*Task prompt*:
Going through the material below, output exactly the lines from the one containing "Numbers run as" through the one containing "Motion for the", and no pictures.
Data shown: Begin
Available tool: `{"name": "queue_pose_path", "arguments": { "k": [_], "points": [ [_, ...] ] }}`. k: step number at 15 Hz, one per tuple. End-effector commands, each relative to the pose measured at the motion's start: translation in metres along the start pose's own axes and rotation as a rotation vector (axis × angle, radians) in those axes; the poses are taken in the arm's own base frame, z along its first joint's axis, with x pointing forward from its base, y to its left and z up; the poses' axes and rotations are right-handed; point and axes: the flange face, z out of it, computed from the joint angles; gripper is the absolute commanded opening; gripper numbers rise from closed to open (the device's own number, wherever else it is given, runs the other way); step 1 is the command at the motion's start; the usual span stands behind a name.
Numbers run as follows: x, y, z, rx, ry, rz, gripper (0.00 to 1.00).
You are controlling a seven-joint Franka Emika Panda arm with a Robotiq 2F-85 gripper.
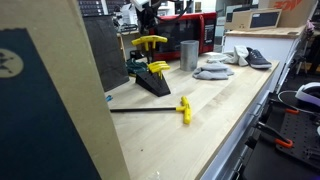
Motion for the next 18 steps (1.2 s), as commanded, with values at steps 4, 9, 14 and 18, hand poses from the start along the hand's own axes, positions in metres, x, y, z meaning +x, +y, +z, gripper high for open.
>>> {"name": "queue_pose_path", "arguments": {
  "k": [4, 9, 14, 18],
  "points": [
    [-0.001, 0.007, 0.011, 0.033, 0.017, -0.041, 0.0],
    [-0.005, 0.007, 0.02, 0.06, 0.028, -0.106, 0.0],
    [-0.013, 0.008, 0.021, 0.053, 0.0, -0.11, 0.0],
    [-0.027, 0.013, 0.025, 0.038, -0.04, -0.127, 0.0]
  ]
}}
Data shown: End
*Your solution*:
Numbers run as follows: x, y, z, rx, ry, rz, gripper (0.00 to 1.00).
You are controlling a seven-joint Franka Emika Panda arm with a Robotiq 2F-85 gripper.
Motion for the next 18 steps (1.2 s), as commanded, with values at steps 4, 9, 14 and 18, hand poses from the start along the hand's own axes, positions in metres, x, y, z meaning +x, +y, +z, gripper high for open.

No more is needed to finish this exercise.